– Зачем тебе столько косметики? Ты продавать ее тут будешь?

– Хорошая шутка. – Я засмеялась.

– А зачем тогда?

– Ну как же… Сегодня одни духи, соответственно гель для душа с тем же самым ароматом, лосьон для тела. Маски, скрабы – я без этого не могу. Кстати, какой тут самый хороший салон красоты, не порекомендуешь?

– А что ты хочешь – подстричься?

– Нет, я имею в виду спа-cалон, чтоб на массаж ходить, ну вообще все по полной программе.

– Не знаю. Я вообще не хожу в такие салоны. Это только для туристов.

Приняв душ и переодевшись, я спустилась вниз. Дом у тети был милый, и видно, что она им очень гордилась. Еще бы, по сравнению с ней большинство ее русских подруг и родственников жили в нищете, ютясь в небольших двух- или трехкомнатных квартирах. А здесь внизу была гостиная, соединенная со столовой и кухней. Двери выходили в сад, где стояли беседка с лавкой-качелями, мини-фонтан в виде статуи «а-ля греческая» и установка для барбекю. Сад окружал весь дом, заканчиваясь рядом с подъездной дорогой, выложенной брусчаткой, вдоль которой тянулись фонари. Рядом с домом находился просторный гараж на две машины, куда еще умещались стиральная машина, сушилка и слесарный станок дяди Стивена, второго мужа моей тети. С первым, русским, она развелась – тот не смог жить в Новой Зеландии, уехал от нее обратно в Россию. На втором этаже находились спальни. Как потом оказалось, мне отдали бывшую гладильную комнату, что объясняло ее скромные размеры. С другой стороны – разве у многих русских домохозяек есть отдельная комната, где они гладят белье? В общем, по всему было видно, что быт у тети давно и хорошо налажен.

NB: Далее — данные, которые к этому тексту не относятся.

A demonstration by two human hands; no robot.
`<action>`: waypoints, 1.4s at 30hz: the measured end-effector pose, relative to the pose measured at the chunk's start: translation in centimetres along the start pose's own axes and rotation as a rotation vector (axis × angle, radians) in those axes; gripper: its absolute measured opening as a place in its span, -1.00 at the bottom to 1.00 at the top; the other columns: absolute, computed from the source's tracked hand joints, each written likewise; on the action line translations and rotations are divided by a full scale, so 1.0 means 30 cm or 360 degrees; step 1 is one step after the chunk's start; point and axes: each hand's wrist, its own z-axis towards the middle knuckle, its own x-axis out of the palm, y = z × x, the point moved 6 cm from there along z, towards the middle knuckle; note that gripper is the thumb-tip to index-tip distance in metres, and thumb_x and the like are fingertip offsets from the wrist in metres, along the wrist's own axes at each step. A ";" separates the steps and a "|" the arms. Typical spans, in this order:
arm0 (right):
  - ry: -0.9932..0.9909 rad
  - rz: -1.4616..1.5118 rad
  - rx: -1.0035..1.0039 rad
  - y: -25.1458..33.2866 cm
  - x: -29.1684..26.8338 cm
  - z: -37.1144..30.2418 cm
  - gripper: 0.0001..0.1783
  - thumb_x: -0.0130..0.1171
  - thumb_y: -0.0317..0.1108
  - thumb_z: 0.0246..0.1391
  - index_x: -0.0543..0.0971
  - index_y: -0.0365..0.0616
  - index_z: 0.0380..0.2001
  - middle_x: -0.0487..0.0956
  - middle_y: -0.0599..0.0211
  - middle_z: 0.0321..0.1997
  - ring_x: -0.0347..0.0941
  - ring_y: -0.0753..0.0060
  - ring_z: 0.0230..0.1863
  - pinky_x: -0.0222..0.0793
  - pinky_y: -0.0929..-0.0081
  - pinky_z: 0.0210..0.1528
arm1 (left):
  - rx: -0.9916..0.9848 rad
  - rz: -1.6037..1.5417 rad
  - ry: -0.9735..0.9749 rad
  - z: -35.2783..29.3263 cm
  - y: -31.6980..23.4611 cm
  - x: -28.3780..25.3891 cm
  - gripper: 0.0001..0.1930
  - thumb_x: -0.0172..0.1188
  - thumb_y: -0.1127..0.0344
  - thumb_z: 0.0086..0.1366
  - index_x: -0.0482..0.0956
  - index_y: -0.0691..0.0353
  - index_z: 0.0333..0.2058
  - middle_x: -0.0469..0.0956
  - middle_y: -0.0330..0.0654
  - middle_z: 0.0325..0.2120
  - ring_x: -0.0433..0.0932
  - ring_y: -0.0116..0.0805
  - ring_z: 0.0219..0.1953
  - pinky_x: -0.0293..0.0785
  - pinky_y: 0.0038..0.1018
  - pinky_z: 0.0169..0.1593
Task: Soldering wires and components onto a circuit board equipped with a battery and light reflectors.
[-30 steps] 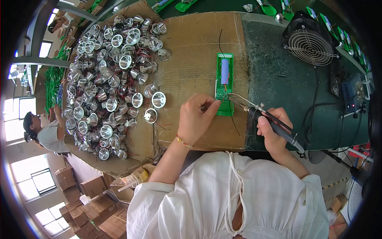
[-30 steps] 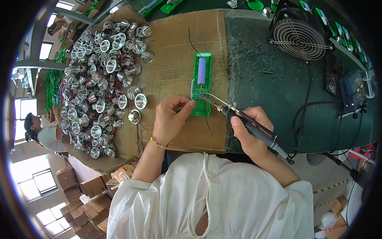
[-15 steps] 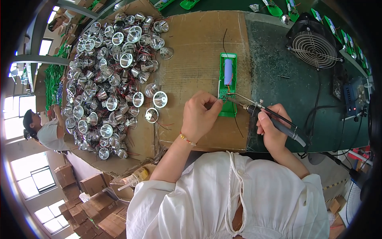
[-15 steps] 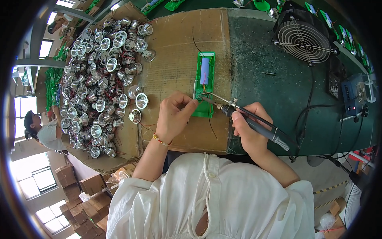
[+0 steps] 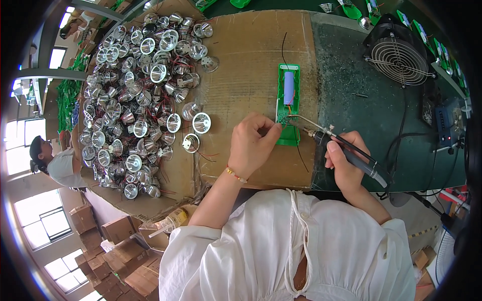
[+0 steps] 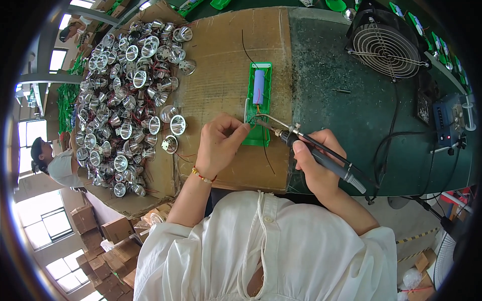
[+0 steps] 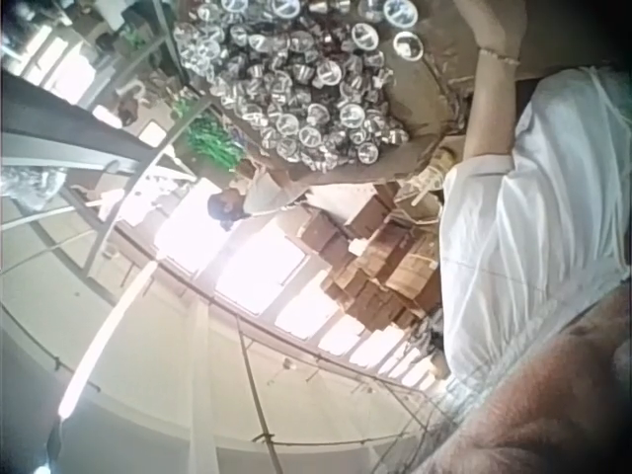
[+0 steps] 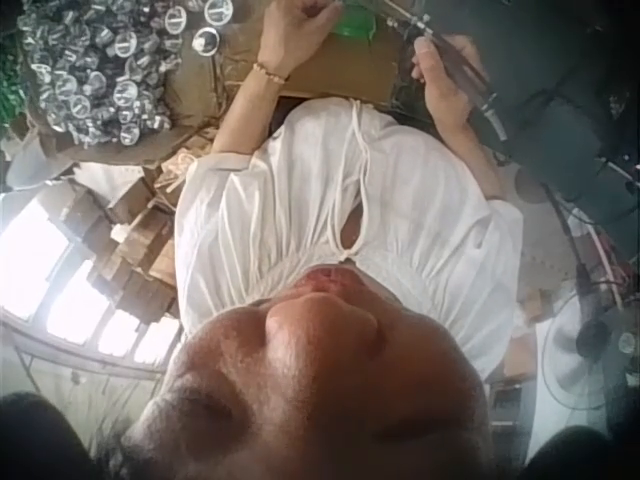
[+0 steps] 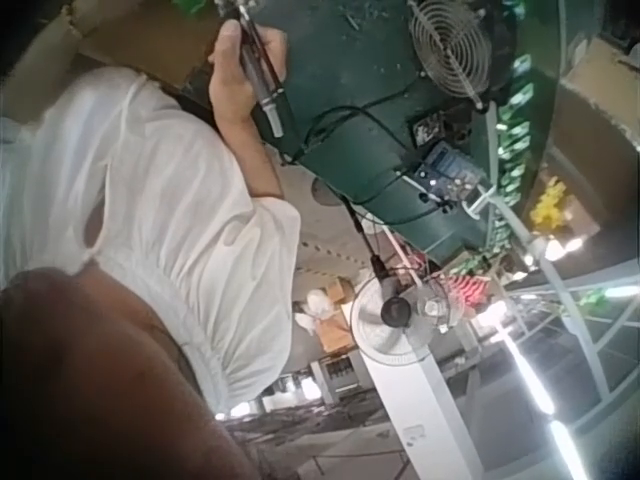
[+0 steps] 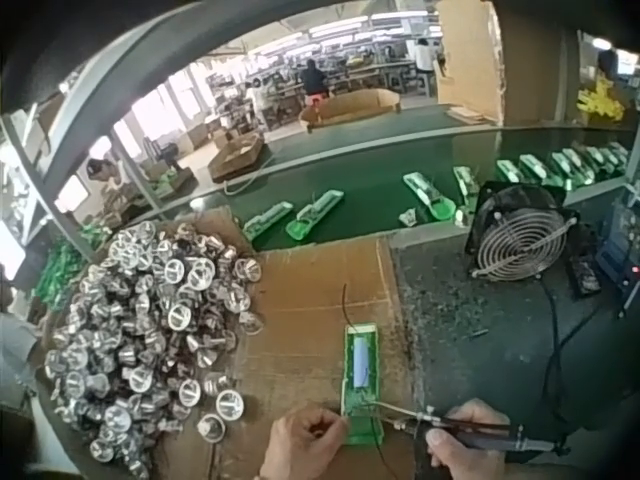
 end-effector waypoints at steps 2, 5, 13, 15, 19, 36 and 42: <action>0.0013 -0.0010 -0.0002 -0.002 -0.001 0.003 -0.82 0.18 -0.41 -0.02 0.39 -0.25 -0.46 0.46 0.33 -0.65 0.34 0.68 -0.70 0.25 0.73 -0.66 | 0.0020 -0.0001 -0.0017 0.000 -0.001 0.001 -0.82 0.20 0.35 0.03 0.50 0.35 -0.61 0.44 -0.11 -0.61 0.43 -0.34 -0.61 0.32 -0.47 -0.51; -0.0003 0.0028 0.0014 -0.008 -0.001 0.003 -0.83 0.17 -0.42 -0.02 0.38 -0.24 -0.46 0.46 0.33 -0.64 0.34 0.68 -0.70 0.25 0.73 -0.66 | -0.0017 -0.0006 -0.0022 0.002 0.005 0.002 -0.81 0.21 0.34 0.03 0.50 0.36 -0.61 0.44 -0.11 -0.60 0.43 -0.35 -0.61 0.32 -0.48 -0.51; -0.0056 0.0046 -0.0259 0.029 -0.042 0.010 -0.85 0.08 -0.44 0.01 0.35 -0.24 -0.41 0.41 0.30 -0.54 0.29 0.64 -0.72 0.22 0.73 -0.70 | -0.0066 -0.0025 -0.0027 0.011 -0.001 -0.002 -0.81 0.21 0.33 0.03 0.50 0.36 -0.61 0.45 -0.11 -0.60 0.45 -0.36 -0.61 0.35 -0.50 -0.50; -0.0084 0.0066 -0.0252 0.019 -0.066 0.012 -0.85 0.09 -0.43 0.01 0.34 -0.24 -0.41 0.41 0.29 -0.53 0.29 0.63 -0.71 0.23 0.73 -0.69 | -0.0088 -0.0006 -0.0006 0.010 -0.008 -0.004 -0.80 0.21 0.33 0.04 0.50 0.36 -0.61 0.45 -0.12 -0.61 0.47 -0.37 -0.61 0.37 -0.50 -0.50; -0.0213 0.0093 -0.0179 -0.006 -0.131 0.060 -0.85 0.10 -0.45 0.01 0.34 -0.25 -0.43 0.42 0.30 -0.61 0.32 0.65 -0.69 0.24 0.74 -0.66 | -0.0181 0.0003 -0.0005 0.003 0.009 -0.015 -0.78 0.24 0.26 0.04 0.50 0.32 -0.51 0.51 -0.12 -0.58 0.51 -0.35 -0.58 0.42 -0.48 -0.47; -0.0274 -0.0105 -0.0110 -0.033 -0.202 0.141 -0.85 0.10 -0.48 -0.01 0.32 -0.22 -0.45 0.40 0.32 -0.60 0.31 0.65 -0.70 0.22 0.72 -0.68 | 0.0562 0.1077 -0.0722 1.111 -0.191 -0.125 -0.56 0.28 0.03 -0.15 0.53 0.16 -0.31 0.52 0.00 -0.31 0.46 -0.08 -0.15 0.39 -0.32 -0.10; -0.0296 -0.0101 -0.0068 -0.038 -0.206 0.142 -0.86 0.10 -0.48 -0.01 0.32 -0.22 -0.47 0.41 0.33 -0.62 0.31 0.66 -0.70 0.23 0.72 -0.68 | 0.0301 0.1265 -0.0052 0.981 -0.189 -0.108 -0.44 0.25 -0.01 -0.15 0.39 0.14 -0.17 0.55 -0.02 -0.38 0.52 -0.07 -0.24 0.42 -0.30 -0.16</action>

Стол был уже накрыт. Ждали мужа тети Клавы. Он вернулся минут через двадцать, весь в пыльной одежде, и, не помыв рук и не переодеваясь, сразу начал обнимать меня и целовать (хотя я видела его первый раз в жизни. Наверное, тетя когда-то слишком подробно объяснила ему этот русский обычай встречать гостей), говоря по-русски с акцентом: «Сдраусвуйте, рат снакомству…» Но дальше банальных приветствий и «Как дела?» познания Стивена в русском языке, видимо, не продвинулись. Он так и смотрел на меня и все улыбался и повторял «Сдраусвуйте, сдраусвуйте».

На этом конфузы не заканчивались, а, кажется, только начинались. Я очень смущалась, боясь спросить что-то лишнее или, наоборот, сказать.

Через какое-то время пришла младшая дочь тети Клавы – двенадцатилетняя Марианна. Она была их общей дочерью со Стивеном. Девочка казалась совершенно другой, не похожей на сестру. Если в Кате еще что-то русское осталось, то Марианна была типичной новозеландской девушкой: на русском предпочитала вообще не говорить, почти не зная его. Вся ее жизнь была в Окленде, другой она не видела. Катя уехала из России пятилетней девочкой. Конечно, особенно помнить Россию не могла, но когда мы с ней разговорились, она вспомнила, как стояла с мамой в очереди за маслом, которое выдавали по полкило в руки, а если с ребенком – то еще лишние двести пятьдесят граммов. И как мама одалживала ее другим тетям, чтобы и те принесли домой больше масла. Помнила свой детский сад – не очень отчетливо, конечно, но вот разбавленные щи, дырявые колготки, промерзшие окна – все это четко осело в памяти. «Забавно, – подумала я. – Почему-то вспоминается только все самое негативное». Я решила воскресить в воспоминаниях Кати что-то хорошее:

– А помнишь новогодние елки?

Катя задумалась.

– Да, что-то такое помню… Пластиковые мишки и зайчики и внутри конфеты за три копейки. – В ее голосе я не почувствовала радости.

– Вот подожди, – сказала тетя Клава, – придет Рождество, и ты почувствуешь, какая это огромная разница. Мы его тут так празднуем, как в России никто не празднует.